The breakdown of installed generation capacity by source as of March 2025 was:

  • Thermal: 55.7%
  • Hydel: 24.4%
  • Renewable: 12.2%
  • Nuclear: 7.8%

Although thermal power remains dominant, its share is gradually declining in favor of more sustainable, indigenous energy sources. During the July–March FY2025 period, total electricity generation stood at 90,145 GWh, with hydel, nuclear, and renewable sources collectively contributing 53.7%—highlighting a positive shift toward cleaner energy.

Sectoral Trends and Reforms

The household sector remained the largest consumer of electricity, accounting for nearly half of national usage. The Private Power & Infrastructure Board (PPIB) continued to enable private sector involvement in generation and transmission. As of March 2025, PPIB had facilitated 88 operational IPPs, totaling 20,726 MW in capacity.

Significant milestones included the commissioning of the 884 MW Suki Kinari Hydropower Project and ongoing progress in solar, wind, and bagasse-based energy projects. Notably, 84% of the upcoming energy project pipeline comprises clean energy initiatives, reinforcing the government’s focus on renewables and indigenous resources.

Broader Energy Landscape

Despite gains in generation capacity, Pakistan continued to face challenges in affordability, sustainability, and energy security. In the petroleum sector, limited domestic production kept the country reliant on imports, though stable global oil prices helped contain the energy import bill.

Domestic refinery utilization remained below potential, but efforts to attract investment in refinery upgrades and new facilities are ongoing.

On the natural gas front, the depletion of indigenous reserves remains a pressing issue. With no major new discoveries, Pakistan has increasingly turned to LNG imports, especially to meet industrial and power sector demand. Infrastructure development is underway to enhance LNG handling and improve energy efficiency.

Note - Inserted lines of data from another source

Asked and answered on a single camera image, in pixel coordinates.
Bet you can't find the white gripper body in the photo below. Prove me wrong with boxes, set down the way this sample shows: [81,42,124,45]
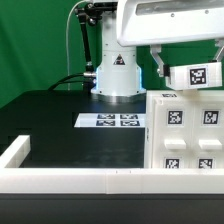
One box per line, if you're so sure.
[116,0,224,46]

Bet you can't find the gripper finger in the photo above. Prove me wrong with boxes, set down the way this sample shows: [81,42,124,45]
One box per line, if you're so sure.
[150,44,169,77]
[213,38,224,62]

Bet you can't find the white cabinet top block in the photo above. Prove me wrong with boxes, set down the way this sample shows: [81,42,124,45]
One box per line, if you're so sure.
[166,62,222,90]

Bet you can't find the white cabinet body box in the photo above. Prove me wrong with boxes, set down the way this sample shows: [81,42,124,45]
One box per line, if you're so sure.
[144,90,224,169]

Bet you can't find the white cabinet door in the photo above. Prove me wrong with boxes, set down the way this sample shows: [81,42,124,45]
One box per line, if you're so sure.
[153,101,192,169]
[192,101,224,169]

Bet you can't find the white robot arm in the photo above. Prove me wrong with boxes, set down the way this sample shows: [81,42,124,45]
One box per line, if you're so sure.
[91,0,224,102]

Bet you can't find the white base tag plate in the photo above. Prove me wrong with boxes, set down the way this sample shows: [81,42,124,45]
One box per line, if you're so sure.
[74,113,145,128]

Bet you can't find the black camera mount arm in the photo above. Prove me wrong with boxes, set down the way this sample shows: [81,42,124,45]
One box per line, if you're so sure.
[75,3,98,92]

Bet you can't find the black and grey cables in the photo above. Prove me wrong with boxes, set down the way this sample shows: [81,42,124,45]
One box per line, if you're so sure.
[48,0,98,92]

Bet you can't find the white obstacle fence frame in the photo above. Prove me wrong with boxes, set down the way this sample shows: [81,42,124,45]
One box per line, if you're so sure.
[0,135,224,194]

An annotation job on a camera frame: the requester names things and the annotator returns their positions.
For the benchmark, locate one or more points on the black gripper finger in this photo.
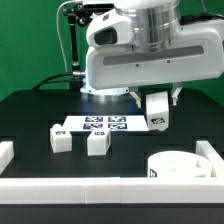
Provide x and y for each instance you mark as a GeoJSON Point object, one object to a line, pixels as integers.
{"type": "Point", "coordinates": [135, 93]}
{"type": "Point", "coordinates": [177, 87]}

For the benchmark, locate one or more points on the white U-shaped fence wall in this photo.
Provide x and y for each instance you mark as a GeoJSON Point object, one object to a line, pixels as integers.
{"type": "Point", "coordinates": [119, 190]}

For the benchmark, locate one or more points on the white marker tag sheet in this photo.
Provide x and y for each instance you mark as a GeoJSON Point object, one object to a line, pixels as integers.
{"type": "Point", "coordinates": [114, 122]}

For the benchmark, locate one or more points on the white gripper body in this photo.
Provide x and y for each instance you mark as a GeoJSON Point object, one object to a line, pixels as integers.
{"type": "Point", "coordinates": [197, 53]}

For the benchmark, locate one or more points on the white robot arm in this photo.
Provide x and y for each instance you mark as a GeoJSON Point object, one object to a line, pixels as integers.
{"type": "Point", "coordinates": [148, 42]}

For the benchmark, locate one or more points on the white round stool seat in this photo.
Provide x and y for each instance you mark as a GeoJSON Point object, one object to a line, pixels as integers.
{"type": "Point", "coordinates": [174, 164]}

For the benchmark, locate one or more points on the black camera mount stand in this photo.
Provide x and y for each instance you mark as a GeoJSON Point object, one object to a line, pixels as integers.
{"type": "Point", "coordinates": [78, 18]}

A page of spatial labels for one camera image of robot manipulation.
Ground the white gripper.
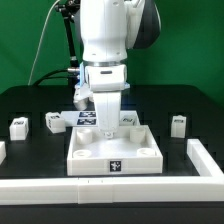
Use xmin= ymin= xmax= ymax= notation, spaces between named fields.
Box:
xmin=93 ymin=92 xmax=121 ymax=139

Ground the white square tabletop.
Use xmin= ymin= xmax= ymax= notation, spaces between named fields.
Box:
xmin=67 ymin=125 xmax=163 ymax=176

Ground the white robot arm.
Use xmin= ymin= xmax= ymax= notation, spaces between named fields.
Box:
xmin=74 ymin=0 xmax=161 ymax=138

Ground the white L-shaped obstacle fence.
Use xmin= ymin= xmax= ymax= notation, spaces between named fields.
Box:
xmin=0 ymin=139 xmax=224 ymax=205

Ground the white marker base plate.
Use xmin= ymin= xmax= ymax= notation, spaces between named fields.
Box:
xmin=60 ymin=109 xmax=141 ymax=128

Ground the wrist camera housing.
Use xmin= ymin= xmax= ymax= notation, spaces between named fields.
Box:
xmin=73 ymin=84 xmax=93 ymax=111

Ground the black cable bundle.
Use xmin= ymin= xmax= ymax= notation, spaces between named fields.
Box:
xmin=31 ymin=68 xmax=81 ymax=88

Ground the white cable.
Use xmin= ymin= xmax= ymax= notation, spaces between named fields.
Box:
xmin=27 ymin=0 xmax=62 ymax=86

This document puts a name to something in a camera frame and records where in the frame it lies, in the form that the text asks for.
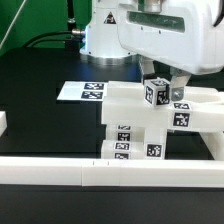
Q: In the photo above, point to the white U-shaped obstacle wall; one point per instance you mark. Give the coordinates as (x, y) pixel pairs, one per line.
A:
(62, 149)

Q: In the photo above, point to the white tagged cube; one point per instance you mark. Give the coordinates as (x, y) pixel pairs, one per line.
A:
(156, 92)

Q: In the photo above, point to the black vertical pole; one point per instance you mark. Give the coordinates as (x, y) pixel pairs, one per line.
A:
(71, 23)

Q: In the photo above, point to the white chair back frame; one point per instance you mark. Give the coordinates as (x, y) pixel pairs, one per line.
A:
(201, 110)

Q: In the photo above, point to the white marker base plate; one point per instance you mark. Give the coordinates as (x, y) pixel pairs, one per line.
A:
(83, 91)

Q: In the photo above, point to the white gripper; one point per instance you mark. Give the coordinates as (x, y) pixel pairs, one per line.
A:
(186, 34)

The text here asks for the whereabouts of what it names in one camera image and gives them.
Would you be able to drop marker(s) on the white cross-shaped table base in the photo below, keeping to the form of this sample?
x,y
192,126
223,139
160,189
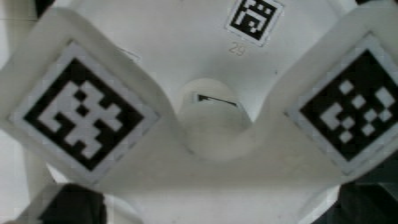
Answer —
x,y
88,114

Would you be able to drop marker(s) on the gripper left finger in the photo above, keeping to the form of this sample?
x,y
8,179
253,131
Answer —
x,y
66,204

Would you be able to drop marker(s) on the white round table top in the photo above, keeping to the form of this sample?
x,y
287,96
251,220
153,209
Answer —
x,y
175,35

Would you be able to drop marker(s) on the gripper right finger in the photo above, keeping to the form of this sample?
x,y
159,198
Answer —
x,y
367,205

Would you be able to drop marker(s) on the white cylindrical table leg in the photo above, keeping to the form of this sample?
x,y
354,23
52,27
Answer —
x,y
214,120

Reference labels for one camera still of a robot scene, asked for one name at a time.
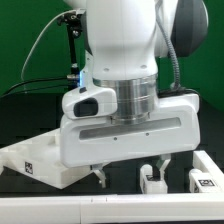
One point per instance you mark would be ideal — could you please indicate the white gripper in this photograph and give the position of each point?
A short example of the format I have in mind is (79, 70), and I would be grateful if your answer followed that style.
(172, 127)

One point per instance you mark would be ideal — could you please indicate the white square table top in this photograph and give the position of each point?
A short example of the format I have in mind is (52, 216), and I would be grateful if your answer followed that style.
(39, 158)

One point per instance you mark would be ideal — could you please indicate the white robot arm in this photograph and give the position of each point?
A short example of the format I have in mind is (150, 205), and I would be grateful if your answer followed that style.
(120, 114)

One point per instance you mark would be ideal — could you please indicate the white front fence rail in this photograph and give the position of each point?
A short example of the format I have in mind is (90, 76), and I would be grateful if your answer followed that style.
(112, 209)

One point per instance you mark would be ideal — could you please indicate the white fence rail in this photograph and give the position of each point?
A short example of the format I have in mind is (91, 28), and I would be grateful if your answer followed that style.
(112, 209)
(203, 162)

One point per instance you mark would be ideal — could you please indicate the white right fence rail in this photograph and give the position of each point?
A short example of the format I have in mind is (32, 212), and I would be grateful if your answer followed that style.
(203, 162)

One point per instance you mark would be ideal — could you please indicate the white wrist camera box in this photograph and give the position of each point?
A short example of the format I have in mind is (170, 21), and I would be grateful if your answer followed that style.
(91, 101)

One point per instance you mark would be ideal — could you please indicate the black camera on stand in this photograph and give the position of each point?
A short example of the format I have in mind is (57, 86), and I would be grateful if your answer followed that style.
(75, 22)

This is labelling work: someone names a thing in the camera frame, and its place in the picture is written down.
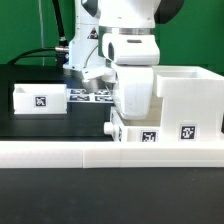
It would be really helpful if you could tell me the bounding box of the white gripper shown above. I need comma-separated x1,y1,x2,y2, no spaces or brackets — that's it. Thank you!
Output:
81,29,160,120

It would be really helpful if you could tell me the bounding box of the white drawer cabinet frame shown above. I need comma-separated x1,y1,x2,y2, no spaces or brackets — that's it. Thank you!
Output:
153,66,224,142

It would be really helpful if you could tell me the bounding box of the white front drawer box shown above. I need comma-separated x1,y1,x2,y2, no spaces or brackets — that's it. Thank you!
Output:
104,106,160,143

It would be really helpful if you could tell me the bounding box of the white drawer box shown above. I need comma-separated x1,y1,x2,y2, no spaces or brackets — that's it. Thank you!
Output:
13,84,67,114
104,106,160,143

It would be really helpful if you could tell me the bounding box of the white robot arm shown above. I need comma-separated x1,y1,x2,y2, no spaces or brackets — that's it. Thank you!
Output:
63,0,185,120

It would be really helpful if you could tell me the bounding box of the fiducial marker sheet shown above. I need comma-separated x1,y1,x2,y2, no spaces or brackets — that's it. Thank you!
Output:
67,89,113,104

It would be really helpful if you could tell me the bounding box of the white L-shaped border fence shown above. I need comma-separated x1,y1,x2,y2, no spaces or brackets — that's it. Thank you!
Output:
0,141,224,168

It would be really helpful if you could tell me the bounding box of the black cable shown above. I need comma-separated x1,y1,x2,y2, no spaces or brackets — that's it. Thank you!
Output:
7,0,70,66

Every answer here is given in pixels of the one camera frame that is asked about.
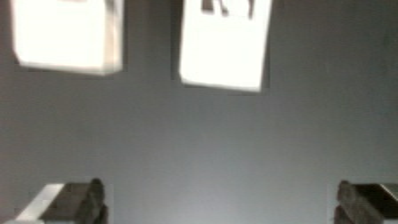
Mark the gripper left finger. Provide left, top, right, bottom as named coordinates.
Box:
left=14, top=178, right=108, bottom=224

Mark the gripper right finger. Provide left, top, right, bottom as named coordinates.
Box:
left=334, top=180, right=398, bottom=224

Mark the white leg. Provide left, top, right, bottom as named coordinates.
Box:
left=179, top=0, right=273, bottom=92
left=8, top=0, right=124, bottom=76

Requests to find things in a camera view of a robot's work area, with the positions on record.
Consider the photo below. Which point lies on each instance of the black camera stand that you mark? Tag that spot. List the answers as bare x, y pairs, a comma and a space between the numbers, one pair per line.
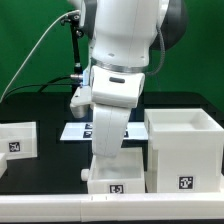
76, 34

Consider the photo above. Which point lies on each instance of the white left rail piece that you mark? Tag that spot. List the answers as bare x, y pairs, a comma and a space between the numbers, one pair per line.
3, 164

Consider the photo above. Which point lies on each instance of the white marker sheet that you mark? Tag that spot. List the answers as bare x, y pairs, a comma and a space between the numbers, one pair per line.
80, 131

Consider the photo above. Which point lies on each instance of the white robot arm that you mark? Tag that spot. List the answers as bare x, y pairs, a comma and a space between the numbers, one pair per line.
121, 35

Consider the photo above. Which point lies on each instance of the white front rail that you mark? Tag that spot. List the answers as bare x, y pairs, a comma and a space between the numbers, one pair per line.
111, 207

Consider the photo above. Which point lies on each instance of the grey mounted camera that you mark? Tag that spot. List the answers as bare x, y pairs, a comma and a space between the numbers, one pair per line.
80, 101

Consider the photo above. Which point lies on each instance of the large white drawer cabinet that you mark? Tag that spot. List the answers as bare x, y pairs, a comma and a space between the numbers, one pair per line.
185, 151

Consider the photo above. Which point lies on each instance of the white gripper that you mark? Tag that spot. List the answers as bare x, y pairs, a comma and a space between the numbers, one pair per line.
114, 95

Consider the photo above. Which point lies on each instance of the white drawer box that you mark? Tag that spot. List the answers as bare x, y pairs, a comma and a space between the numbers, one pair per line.
18, 140
123, 174

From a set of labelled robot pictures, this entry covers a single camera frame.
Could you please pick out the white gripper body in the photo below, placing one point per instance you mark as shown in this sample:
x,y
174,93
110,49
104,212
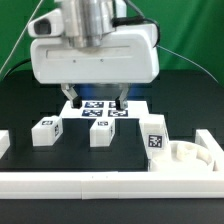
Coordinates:
x,y
126,55

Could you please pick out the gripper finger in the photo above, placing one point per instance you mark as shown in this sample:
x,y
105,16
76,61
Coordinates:
x,y
73,97
121,100

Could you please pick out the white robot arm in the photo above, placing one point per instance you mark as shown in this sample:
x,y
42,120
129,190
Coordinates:
x,y
94,42

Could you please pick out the white marker sheet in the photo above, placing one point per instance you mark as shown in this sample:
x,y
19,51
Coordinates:
x,y
94,109

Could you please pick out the white U-shaped fence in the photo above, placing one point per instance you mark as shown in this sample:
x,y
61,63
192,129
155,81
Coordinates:
x,y
111,185

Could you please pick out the thin grey rod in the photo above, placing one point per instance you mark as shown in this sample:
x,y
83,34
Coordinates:
x,y
20,37

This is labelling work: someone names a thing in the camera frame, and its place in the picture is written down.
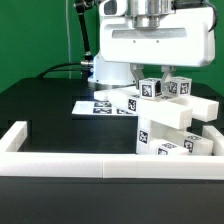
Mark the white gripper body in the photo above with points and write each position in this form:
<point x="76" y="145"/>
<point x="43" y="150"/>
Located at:
<point x="182" y="39"/>

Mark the white chair seat part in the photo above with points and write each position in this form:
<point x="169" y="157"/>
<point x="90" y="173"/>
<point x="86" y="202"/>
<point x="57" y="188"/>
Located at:
<point x="148" y="131"/>

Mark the white marker base sheet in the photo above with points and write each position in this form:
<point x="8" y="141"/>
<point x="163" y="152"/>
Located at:
<point x="104" y="108"/>

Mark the white U-shaped boundary frame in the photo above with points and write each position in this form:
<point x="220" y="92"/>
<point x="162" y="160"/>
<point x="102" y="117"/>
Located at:
<point x="13" y="162"/>

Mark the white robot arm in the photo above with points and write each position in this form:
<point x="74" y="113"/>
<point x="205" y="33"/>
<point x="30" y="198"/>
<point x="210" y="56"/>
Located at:
<point x="144" y="14"/>

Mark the white chair back frame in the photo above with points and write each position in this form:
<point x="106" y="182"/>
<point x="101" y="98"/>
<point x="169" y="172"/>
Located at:
<point x="176" y="112"/>

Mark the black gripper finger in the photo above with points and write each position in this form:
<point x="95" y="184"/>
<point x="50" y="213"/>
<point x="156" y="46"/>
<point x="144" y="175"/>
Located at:
<point x="166" y="78"/>
<point x="137" y="72"/>

Coal, particularly from Thar, continues to play a key role in electricity generation. Several Thar-based power projects are now operational and feeding the grid. However, the environmental impact of coal remains a concern, prompting calls for cleaner technologies and stricter regulation.

Conclusion

While the rise in generation capacity and the shift toward renewables mark progress, the high cost of idle capacity and reliance on imports underline the need for deeper structural reforms. A focus on clean, affordable, and secure energy remains essential for sustainable economic growth and improved quality of life in Pakistan.